WHAT IS BEING ASKED> Only the lines below starting at the one containing "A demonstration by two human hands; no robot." and ending at the one containing "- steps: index" belong in the answer, each copied exactly.

RECORD EXTRACTS>
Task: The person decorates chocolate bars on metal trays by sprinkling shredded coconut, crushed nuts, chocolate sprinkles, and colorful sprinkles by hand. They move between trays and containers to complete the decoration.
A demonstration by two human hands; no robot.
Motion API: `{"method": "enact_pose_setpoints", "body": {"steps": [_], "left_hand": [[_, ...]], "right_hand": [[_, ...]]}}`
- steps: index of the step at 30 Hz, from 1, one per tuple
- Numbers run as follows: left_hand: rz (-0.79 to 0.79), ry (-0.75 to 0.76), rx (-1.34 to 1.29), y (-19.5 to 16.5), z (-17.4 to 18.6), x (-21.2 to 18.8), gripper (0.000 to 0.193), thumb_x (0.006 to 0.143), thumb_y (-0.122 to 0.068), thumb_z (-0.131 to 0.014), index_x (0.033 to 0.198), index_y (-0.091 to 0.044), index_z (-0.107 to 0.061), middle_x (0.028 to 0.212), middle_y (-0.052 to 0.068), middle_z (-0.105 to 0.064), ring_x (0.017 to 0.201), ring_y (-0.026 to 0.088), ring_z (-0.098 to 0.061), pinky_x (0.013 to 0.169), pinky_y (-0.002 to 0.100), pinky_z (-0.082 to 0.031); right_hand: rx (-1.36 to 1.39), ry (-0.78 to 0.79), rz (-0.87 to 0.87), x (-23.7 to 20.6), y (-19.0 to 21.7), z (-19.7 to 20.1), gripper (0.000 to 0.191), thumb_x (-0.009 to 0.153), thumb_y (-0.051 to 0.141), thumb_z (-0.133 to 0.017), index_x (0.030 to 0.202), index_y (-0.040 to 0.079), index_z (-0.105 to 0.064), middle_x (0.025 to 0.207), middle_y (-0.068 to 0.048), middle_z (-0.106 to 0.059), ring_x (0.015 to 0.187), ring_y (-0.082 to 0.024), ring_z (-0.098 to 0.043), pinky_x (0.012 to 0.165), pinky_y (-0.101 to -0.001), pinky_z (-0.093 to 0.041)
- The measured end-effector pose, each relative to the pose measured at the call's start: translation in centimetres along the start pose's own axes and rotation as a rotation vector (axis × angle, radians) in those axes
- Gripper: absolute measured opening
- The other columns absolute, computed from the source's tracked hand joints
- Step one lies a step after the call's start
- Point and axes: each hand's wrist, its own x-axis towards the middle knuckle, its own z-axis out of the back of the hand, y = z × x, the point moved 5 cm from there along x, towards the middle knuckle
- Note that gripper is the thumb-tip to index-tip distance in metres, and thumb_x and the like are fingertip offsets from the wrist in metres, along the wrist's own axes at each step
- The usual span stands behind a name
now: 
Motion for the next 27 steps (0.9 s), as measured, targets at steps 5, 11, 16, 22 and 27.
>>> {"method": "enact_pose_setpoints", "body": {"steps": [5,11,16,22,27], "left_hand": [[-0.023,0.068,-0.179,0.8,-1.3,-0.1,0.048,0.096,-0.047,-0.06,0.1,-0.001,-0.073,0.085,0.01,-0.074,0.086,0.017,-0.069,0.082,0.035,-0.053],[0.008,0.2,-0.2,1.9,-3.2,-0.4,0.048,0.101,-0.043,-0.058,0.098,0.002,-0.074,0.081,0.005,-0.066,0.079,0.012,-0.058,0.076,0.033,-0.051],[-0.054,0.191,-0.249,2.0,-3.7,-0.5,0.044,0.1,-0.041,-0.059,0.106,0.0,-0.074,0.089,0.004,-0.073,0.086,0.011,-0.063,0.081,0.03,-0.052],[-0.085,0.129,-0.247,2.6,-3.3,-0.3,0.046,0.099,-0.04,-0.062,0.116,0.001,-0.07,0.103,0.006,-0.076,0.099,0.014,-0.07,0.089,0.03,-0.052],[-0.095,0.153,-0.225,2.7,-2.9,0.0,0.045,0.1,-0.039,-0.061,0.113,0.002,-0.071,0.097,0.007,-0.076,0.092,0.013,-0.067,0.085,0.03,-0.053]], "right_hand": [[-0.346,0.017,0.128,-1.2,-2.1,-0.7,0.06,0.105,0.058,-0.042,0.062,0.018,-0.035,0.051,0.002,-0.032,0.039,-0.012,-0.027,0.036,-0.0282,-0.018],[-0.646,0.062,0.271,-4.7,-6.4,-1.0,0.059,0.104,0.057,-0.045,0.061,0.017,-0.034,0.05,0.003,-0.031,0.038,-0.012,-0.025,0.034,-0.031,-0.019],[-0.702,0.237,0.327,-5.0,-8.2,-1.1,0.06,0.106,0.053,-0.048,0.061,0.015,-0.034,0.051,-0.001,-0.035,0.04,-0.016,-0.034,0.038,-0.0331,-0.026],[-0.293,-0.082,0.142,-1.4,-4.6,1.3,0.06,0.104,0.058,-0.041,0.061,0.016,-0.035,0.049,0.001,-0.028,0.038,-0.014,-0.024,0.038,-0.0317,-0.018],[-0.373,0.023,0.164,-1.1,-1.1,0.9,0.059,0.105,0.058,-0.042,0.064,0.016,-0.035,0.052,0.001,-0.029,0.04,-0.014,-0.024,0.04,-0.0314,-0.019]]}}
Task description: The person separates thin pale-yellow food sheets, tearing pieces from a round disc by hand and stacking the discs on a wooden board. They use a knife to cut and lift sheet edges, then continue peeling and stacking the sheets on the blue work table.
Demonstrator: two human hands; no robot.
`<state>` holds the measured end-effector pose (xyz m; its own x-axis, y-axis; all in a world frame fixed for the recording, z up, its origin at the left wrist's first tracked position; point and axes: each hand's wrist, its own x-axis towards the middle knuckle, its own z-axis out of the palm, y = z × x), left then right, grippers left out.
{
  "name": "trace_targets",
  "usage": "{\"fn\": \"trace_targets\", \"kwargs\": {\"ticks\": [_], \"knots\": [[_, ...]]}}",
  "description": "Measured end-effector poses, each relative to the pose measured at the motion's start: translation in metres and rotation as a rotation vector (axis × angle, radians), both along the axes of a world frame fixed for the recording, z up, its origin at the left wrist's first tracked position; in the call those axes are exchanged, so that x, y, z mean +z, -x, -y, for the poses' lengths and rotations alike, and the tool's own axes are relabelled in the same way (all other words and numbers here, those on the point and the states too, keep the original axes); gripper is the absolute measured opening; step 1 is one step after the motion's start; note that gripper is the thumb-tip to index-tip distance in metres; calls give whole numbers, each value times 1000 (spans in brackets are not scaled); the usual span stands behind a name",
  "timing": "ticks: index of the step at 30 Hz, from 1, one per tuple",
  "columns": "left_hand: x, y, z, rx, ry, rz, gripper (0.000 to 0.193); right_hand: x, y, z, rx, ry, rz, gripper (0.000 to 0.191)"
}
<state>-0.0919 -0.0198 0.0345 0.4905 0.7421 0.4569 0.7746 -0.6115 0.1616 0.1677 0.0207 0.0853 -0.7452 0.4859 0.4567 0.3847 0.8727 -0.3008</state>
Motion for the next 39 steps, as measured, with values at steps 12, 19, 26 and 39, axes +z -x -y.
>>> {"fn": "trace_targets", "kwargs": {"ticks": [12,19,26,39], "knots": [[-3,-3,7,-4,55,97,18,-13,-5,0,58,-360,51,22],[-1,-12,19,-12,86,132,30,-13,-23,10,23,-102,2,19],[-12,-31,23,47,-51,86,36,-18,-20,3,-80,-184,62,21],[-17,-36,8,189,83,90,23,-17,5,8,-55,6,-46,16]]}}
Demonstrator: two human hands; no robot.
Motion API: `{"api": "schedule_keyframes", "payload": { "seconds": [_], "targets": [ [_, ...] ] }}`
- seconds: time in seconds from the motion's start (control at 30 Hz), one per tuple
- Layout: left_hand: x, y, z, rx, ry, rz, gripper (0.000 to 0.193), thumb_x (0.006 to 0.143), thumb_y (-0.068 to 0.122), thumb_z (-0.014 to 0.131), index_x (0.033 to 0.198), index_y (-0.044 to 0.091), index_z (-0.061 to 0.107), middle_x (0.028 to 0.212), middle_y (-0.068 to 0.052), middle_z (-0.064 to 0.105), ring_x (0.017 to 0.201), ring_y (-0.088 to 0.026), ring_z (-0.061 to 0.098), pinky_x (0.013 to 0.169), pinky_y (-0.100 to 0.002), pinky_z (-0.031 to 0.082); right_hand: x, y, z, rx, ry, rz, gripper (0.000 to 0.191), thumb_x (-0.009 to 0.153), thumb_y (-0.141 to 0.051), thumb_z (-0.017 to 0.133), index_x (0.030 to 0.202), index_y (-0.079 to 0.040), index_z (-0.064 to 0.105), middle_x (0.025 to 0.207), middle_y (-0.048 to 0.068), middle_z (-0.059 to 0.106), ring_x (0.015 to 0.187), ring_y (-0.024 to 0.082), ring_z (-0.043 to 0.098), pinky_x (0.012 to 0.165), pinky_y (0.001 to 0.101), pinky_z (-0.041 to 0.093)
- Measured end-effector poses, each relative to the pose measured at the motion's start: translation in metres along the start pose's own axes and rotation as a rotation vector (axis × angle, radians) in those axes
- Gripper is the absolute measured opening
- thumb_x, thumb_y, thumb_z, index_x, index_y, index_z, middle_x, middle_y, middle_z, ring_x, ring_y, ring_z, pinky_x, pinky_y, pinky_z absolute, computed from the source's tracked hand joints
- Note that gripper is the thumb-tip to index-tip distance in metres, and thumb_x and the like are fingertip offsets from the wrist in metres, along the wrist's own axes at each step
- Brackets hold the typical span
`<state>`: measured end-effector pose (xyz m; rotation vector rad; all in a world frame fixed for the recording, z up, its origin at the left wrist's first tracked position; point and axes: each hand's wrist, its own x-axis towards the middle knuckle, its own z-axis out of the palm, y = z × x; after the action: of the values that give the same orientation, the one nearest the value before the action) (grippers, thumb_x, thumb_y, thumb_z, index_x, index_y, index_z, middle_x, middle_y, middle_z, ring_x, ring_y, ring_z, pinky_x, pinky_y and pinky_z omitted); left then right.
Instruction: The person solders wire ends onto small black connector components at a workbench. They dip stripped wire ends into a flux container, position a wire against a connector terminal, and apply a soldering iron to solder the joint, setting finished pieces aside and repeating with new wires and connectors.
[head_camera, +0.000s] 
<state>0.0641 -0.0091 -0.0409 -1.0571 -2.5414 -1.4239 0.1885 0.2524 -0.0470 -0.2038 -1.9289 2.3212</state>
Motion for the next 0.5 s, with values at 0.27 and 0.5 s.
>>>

SOLVED PROBLEM>
A demonstration by two human hands; no robot.
Motion API: `{"method": "enact_pose_setpoints", "body": {"steps": [_], "left_hand": [[_, ...]], "right_hand": [[_, ...]]}}`
- steps: index of the step at 30 Hz, from 1, one per tuple

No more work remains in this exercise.